§ Exercise:
Please filter the entries for the word "round" and copy every line that has it.

..............................

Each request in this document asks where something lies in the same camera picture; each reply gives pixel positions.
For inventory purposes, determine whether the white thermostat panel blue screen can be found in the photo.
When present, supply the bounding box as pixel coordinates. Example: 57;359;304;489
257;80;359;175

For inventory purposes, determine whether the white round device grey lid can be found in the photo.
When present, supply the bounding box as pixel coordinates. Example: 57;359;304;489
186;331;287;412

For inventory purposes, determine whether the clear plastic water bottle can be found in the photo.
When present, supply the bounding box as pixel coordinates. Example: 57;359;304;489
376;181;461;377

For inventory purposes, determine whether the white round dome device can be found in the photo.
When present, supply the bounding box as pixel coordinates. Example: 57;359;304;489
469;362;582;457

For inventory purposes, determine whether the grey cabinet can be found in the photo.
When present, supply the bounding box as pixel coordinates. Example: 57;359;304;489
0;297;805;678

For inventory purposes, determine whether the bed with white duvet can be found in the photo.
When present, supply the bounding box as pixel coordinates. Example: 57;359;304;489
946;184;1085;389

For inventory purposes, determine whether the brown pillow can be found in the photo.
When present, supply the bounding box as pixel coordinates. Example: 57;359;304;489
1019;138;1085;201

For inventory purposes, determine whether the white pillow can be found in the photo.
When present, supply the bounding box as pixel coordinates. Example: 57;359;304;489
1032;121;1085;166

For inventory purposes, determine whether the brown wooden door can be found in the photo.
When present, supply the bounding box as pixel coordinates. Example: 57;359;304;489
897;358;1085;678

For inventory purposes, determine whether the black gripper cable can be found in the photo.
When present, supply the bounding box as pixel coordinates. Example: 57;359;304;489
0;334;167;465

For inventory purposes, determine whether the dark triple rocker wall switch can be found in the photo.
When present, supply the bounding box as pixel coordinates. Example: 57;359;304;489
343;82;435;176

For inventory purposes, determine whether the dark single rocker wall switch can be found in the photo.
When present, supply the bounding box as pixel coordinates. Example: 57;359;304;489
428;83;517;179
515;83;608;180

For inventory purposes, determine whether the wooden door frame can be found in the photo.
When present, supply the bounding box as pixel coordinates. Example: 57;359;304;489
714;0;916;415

..............................

§ Problem solution:
For inventory purposes, determine whether the white round device grey lid can be found in the photo.
For inventory purposes, determine whether the white round dome device can be found in the photo.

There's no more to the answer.